Manitoba

Winnipeg curator mourns death of a 'shining light' in Inuit art

The Winnipeg Art Gallery's longtime Inuit art curator is mourning the loss of award-winning artist Annie Pootoogook.

Annie Pootoogook, 47, found dead in Ottawa river last week

Inuit artist Annie Pootoogook in Ottawa on July, 2013. (Courtesy Alexei Kintero)

The Winnipeg Art Gallery's longtime Inuit art curator is mourning the loss of award-winning artist Annie Pootoogook.

"I was extremely sad because she's been one of our shining lights for the last two decades of Inuit art," said Darlene Coward Wight. "It wasn't a big surprise because she's had a rough 10 years in Ottawa."

Annie Pootoogook's Tea Drinkers from 2001–2002. The drawing is part of the Winnipeg Art Gallery's collection. (WAG.ca)

Pootoogook was found dead in the Rideau River in Ottawa last week. Police said there are "suspicious elements" related to her death but will not confirm whether foul play is involved.

Coward Wight said Pootoogook struggled with substance abuse in the Ottawa area for the better part of the last decade.

"We all hoped she would just go back to Cape Dorset where her extended family would look after her," she said. "But that didn't happen."

Influence of her work

Pootoogook's grandmother Pitseolak Ashoona and parents, Napachie and Eegyvudlu Pootoogook, were artists, too. But her work split from traditional scenes depicted in Inuit art.

Pootoogook used coloured pencils to create snapshots of present-day life in her home community of Cape Dorset, said Coward Wight. In that sense, her work was "very realistic," she said.

She first burst onto the international art scene in 2006 when her drawings were exhibited at the influential Power Plant Gallery in Toronto. Pootoogook would later go on to win the Sobey Art Award for best emerging Canadian artist and become the first artist to exhibit in at Documenta, an exhibition in Kassel, Germany.

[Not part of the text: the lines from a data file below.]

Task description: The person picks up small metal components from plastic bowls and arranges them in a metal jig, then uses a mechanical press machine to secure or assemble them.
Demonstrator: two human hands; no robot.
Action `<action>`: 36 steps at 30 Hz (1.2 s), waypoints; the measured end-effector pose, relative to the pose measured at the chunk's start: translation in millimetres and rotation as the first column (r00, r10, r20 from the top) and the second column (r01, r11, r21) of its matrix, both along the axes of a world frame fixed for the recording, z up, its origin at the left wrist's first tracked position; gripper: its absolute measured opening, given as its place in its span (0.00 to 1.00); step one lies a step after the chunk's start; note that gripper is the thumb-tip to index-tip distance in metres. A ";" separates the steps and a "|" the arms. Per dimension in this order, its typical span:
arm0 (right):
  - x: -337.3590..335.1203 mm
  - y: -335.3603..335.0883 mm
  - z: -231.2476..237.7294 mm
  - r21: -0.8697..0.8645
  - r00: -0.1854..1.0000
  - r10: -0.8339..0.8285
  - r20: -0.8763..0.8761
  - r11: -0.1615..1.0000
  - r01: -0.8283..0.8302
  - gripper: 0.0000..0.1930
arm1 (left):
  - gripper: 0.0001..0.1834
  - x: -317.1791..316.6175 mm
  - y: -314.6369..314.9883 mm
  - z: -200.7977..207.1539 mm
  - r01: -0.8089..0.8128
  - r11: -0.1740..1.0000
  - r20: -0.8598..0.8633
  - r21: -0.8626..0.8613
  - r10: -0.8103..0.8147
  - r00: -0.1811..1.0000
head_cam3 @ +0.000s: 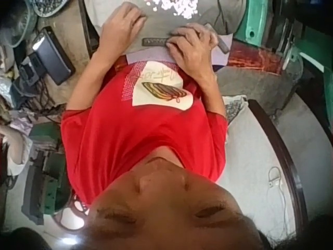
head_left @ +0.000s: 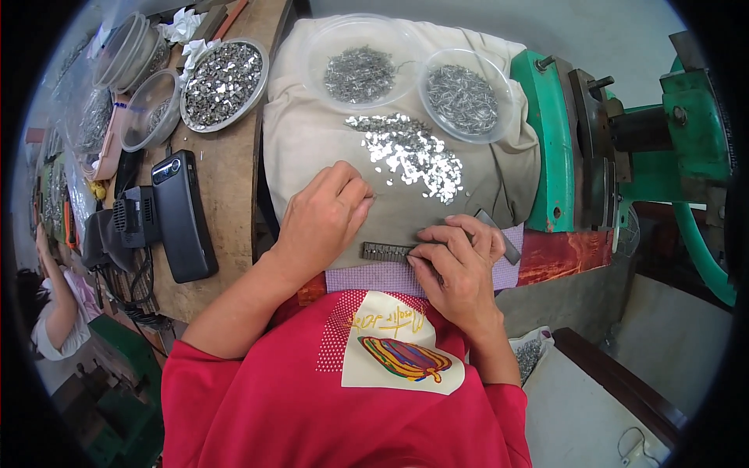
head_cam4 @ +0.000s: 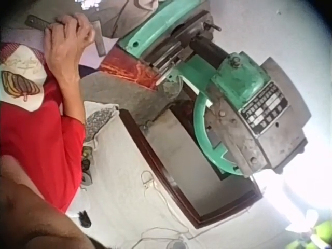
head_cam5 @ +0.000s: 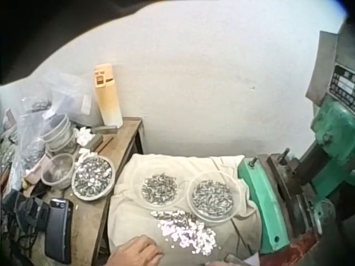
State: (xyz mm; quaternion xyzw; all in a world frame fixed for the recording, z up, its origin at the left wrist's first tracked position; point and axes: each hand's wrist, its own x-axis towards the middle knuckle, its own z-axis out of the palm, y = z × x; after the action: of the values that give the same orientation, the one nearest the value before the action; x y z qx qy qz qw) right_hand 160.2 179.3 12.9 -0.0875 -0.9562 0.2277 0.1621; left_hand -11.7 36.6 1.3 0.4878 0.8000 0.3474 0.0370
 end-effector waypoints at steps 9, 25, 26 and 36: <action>-17.7 28.2 -1.9 0.045 0.993 -0.090 -0.070 0.995 0.094 0.07 | 0.07 11.3 -5.1 10.8 0.059 0.998 0.137 -0.011 -0.057 0.989; -47.3 44.4 1.4 0.121 0.999 0.054 0.006 0.991 -0.055 0.07 | 0.09 45.4 9.4 3.0 0.244 0.969 0.082 0.027 -0.246 0.966; -46.7 44.4 0.6 0.118 0.998 0.062 0.000 0.991 -0.062 0.07 | 0.09 46.1 9.0 1.7 0.234 0.972 0.067 0.020 -0.235 0.970; -42.8 36.6 8.9 0.124 0.997 0.044 0.068 0.991 -0.052 0.07 | 0.07 58.7 7.5 -10.0 0.205 0.977 0.021 0.065 -0.206 0.978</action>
State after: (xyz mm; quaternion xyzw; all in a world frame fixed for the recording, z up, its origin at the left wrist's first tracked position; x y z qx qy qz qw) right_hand 117.4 215.9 21.8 -0.0614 -0.9752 0.1681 0.1305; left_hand 47.0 44.0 -8.7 0.5640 0.7335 0.3731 0.0684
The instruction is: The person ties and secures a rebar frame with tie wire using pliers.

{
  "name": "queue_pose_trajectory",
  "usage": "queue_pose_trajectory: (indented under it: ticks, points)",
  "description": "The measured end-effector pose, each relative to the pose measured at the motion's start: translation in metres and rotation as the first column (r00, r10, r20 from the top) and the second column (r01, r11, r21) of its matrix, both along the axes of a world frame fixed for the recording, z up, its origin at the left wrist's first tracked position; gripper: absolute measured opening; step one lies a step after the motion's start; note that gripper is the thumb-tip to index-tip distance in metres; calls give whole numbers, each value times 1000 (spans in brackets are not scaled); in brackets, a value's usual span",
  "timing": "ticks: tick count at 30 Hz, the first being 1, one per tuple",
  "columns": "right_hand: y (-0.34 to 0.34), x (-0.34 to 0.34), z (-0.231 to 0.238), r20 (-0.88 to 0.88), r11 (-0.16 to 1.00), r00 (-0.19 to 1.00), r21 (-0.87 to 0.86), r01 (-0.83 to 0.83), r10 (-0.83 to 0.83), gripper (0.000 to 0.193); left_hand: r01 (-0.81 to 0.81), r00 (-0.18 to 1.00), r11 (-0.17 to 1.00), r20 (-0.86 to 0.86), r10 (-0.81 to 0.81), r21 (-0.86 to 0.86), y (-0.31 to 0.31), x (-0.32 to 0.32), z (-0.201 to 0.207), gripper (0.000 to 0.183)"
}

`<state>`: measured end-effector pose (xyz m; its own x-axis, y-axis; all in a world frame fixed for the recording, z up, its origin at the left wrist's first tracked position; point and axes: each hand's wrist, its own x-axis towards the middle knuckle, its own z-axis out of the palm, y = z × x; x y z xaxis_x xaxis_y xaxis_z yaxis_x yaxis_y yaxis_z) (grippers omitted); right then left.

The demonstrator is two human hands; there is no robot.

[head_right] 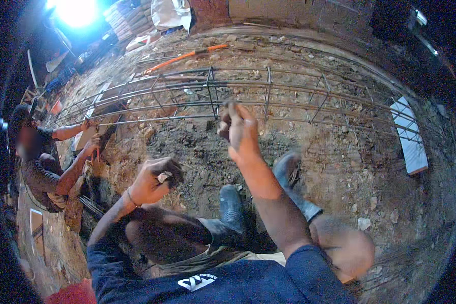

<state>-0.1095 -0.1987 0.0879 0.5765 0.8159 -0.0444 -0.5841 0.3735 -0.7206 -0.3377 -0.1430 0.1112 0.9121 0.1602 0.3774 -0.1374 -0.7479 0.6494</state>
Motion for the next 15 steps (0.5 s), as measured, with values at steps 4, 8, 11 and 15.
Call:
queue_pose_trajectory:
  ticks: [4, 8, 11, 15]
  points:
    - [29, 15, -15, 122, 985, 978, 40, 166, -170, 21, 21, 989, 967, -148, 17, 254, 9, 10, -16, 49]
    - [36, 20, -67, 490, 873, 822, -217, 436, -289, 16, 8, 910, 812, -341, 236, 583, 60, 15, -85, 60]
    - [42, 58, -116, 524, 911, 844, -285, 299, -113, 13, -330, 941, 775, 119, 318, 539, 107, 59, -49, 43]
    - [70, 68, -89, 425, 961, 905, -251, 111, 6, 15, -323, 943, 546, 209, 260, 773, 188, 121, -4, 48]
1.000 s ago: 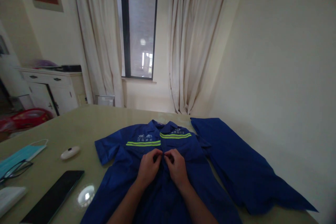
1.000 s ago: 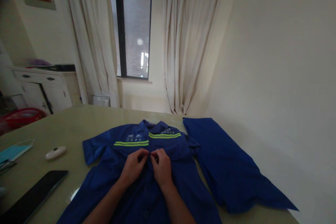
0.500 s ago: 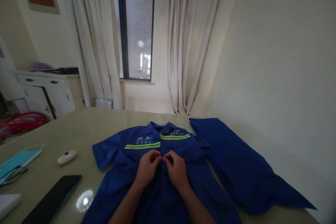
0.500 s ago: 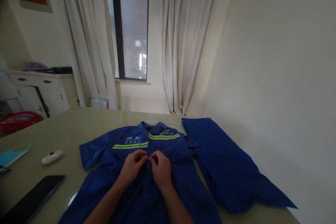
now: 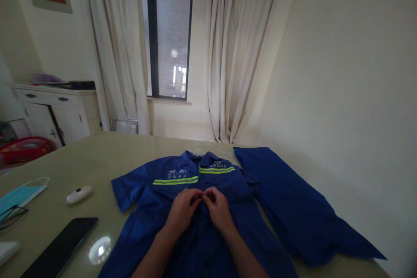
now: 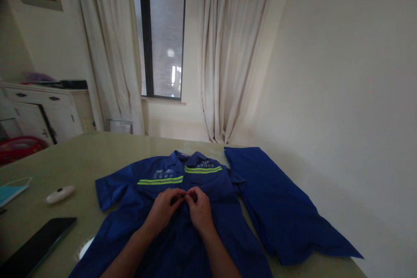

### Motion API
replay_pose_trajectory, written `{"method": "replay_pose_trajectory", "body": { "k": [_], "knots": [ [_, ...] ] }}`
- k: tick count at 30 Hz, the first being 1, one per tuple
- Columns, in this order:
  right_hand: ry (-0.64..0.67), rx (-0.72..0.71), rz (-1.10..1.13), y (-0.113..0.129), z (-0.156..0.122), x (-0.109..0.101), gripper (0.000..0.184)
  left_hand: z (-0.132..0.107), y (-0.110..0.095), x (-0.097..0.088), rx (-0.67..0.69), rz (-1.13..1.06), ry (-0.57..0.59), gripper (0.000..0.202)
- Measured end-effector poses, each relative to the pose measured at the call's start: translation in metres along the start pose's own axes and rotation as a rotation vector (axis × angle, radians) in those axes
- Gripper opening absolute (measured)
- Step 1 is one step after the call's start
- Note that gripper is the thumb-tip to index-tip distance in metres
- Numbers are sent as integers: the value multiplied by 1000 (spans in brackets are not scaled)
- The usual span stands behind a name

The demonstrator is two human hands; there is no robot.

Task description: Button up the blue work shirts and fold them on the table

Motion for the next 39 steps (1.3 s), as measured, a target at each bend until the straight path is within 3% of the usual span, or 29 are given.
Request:
{"method": "replay_pose_trajectory", "body": {
  "k": [7,11,20,26,29,32,35,37,38,39],
  "knots": [
    [25,44,137,-12,5,0,19,-4,-15,0,146,376,-27,21],
    [52,42,212,-12,7,0,28,-6,-14,1,188,471,-74,21],
    [116,-22,62,6,-1,-3,24,-3,-5,5,90,387,-73,20],
    [-41,53,66,-6,0,-2,32,-5,14,7,-95,398,-106,52],
    [-120,39,37,6,-4,-8,32,-12,16,8,-82,466,-80,50],
    [-58,-59,-90,35,-28,-18,30,-23,15,10,-53,566,-35,47],
    [279,-172,-296,50,-78,-17,27,-30,15,8,-109,614,18,53],
    [496,-319,-467,40,-122,-8,26,-29,15,6,-156,624,58,57],
    [511,-398,-580,30,-142,-4,28,-26,15,4,-176,623,83,58],
    [425,-397,-705,18,-160,0,28,-22,14,2,-196,615,116,60]
  ]
}}
Point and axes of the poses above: each hand's wrist, its own z-axis towards the middle knuckle, its own x-axis out of the palm, y = z × x, the point moved 2 cm from there along z, towards the middle knuckle, and after that the axes turned 6 degrees about y, right-handed, at the moved point
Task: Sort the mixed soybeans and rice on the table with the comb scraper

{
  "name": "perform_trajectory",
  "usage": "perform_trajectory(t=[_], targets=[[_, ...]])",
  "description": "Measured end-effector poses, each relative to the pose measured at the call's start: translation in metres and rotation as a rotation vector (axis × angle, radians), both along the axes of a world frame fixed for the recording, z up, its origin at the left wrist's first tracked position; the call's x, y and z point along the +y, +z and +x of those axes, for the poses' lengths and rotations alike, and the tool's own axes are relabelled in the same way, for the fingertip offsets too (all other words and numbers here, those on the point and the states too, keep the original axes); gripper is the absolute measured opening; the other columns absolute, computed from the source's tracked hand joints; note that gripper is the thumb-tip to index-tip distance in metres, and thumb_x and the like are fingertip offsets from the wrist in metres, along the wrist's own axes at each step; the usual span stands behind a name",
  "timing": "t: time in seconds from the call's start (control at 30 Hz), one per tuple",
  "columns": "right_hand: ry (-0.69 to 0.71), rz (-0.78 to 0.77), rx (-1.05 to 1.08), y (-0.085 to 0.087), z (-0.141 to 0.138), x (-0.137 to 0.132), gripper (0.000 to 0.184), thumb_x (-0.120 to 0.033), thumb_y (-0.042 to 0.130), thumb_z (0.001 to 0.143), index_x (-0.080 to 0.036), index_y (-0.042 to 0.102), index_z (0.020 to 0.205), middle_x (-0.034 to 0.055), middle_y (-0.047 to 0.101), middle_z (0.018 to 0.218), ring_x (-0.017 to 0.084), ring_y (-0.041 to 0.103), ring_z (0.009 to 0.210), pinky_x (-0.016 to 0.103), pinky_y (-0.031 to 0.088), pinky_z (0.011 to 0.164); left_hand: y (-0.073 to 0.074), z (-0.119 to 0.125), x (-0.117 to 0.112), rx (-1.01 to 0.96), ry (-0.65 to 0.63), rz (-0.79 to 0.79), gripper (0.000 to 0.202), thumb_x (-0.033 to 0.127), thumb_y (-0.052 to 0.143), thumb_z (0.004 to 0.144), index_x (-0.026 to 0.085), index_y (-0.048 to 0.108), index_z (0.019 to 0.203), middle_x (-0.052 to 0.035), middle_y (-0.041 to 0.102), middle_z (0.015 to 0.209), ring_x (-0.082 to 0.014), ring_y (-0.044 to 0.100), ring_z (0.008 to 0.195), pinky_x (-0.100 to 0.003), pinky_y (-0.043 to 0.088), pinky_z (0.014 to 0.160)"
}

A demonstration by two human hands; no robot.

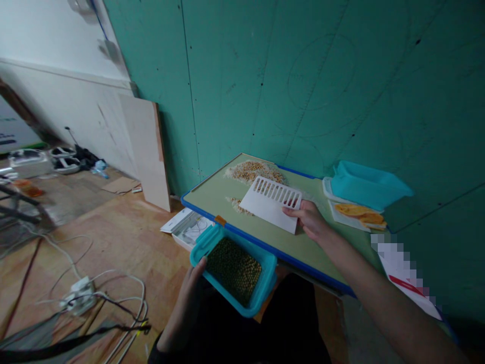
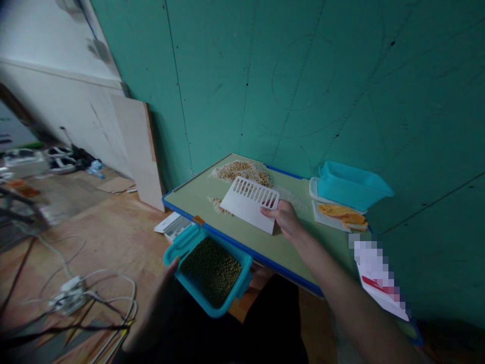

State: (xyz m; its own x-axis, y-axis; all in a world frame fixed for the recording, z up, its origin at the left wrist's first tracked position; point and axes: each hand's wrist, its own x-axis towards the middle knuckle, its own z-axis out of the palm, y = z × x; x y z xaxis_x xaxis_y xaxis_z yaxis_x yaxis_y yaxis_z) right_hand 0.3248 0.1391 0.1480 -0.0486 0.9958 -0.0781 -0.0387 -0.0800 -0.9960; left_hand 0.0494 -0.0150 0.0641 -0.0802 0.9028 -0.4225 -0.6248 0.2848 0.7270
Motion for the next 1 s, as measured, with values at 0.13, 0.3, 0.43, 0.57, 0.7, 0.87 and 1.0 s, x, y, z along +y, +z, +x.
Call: perform_trajectory(t=[0.13,0.3,0.43,0.57,0.7,0.87,1.0], targets=[[0.015,-0.023,-0.007,0.001,-0.001,-0.002,0.047,-0.035,0.093,0.046,-0.018,0.075,0.086,0.0062,0.080,0.086,0.026,0.072,0.077,0.033,0.053,0.067,-0.003,0.001,0.002,-0.004,0.025,-0.064,0.072,0.057,0.066,0.087,0.024,0.049,0.148,-0.0143,0.075,0.125,-0.0383,0.062,0.128,-0.050,0.051,0.103],[0.021,-0.033,0.025,0.003,-0.001,-0.003,0.050,-0.033,0.094,0.046,-0.018,0.075,0.090,0.0062,0.080,0.089,0.025,0.071,0.079,0.033,0.053,0.068,-0.006,-0.001,0.004,-0.023,0.033,-0.108,0.074,0.054,0.067,0.087,0.026,0.045,0.152,-0.0135,0.075,0.126,-0.0370,0.064,0.126,-0.052,0.052,0.103],[0.002,-0.034,0.027,0.005,-0.002,-0.004,0.050,-0.033,0.094,0.045,-0.018,0.075,0.090,0.0057,0.080,0.086,0.024,0.070,0.075,0.032,0.051,0.067,-0.011,-0.005,0.005,-0.057,0.017,-0.130,0.083,0.052,0.072,0.083,0.027,0.042,0.156,-0.0137,0.076,0.125,-0.0369,0.066,0.123,-0.053,0.052,0.103],[0.008,-0.044,0.018,0.005,-0.002,-0.004,0.048,-0.032,0.094,0.045,-0.018,0.076,0.087,0.0054,0.080,0.086,0.023,0.069,0.074,0.031,0.050,0.065,-0.019,-0.010,0.008,-0.069,-0.008,-0.105,0.089,0.055,0.073,0.082,0.026,0.039,0.158,-0.0132,0.078,0.120,-0.0365,0.068,0.121,-0.052,0.054,0.102],[0.042,-0.056,0.029,0.004,-0.002,-0.004,0.048,-0.032,0.094,0.045,-0.018,0.076,0.087,0.0048,0.080,0.086,0.022,0.069,0.076,0.031,0.051,0.069,-0.024,-0.013,0.011,-0.064,-0.005,-0.148,0.081,0.049,0.075,0.082,0.025,0.046,0.153,-0.0124,0.078,0.120,-0.0359,0.068,0.121,-0.051,0.053,0.102],[0.069,-0.042,0.026,0.003,-0.003,-0.004,0.049,-0.033,0.094,0.046,-0.019,0.075,0.089,0.0042,0.079,0.085,0.023,0.070,0.079,0.033,0.052,0.073,-0.018,-0.007,0.009,-0.045,0.036,-0.184,0.078,0.050,0.073,0.084,0.025,0.046,0.153,-0.0133,0.079,0.116,-0.0364,0.069,0.119,-0.053,0.054,0.101],[0.042,-0.040,0.024,0.003,-0.003,-0.004,0.049,-0.033,0.094,0.046,-0.018,0.074,0.088,0.0038,0.078,0.084,0.023,0.069,0.078,0.033,0.052,0.073,-0.007,-0.004,0.002,0.019,0.034,-0.129,0.077,0.054,0.068,0.087,0.026,0.043,0.154,-0.0117,0.080,0.111,-0.0357,0.071,0.116,-0.053,0.053,0.101]])
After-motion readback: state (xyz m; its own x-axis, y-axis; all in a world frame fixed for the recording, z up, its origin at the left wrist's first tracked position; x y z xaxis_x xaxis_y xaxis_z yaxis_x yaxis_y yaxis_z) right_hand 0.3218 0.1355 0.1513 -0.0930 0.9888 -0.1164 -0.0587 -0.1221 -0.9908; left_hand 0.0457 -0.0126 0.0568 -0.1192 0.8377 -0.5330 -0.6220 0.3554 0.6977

"She really took the art world by storm," said Coward Wight. Pootoogook was able to cross the line from Inuit art to become part of Canada's broader contemporary art scene, she said.

"She was an original artist. She drew like no one had drawn before," said Coward Wight.

"She showed other younger artists that they could do different things, they didn't have to show people in fur clothing living in igloos."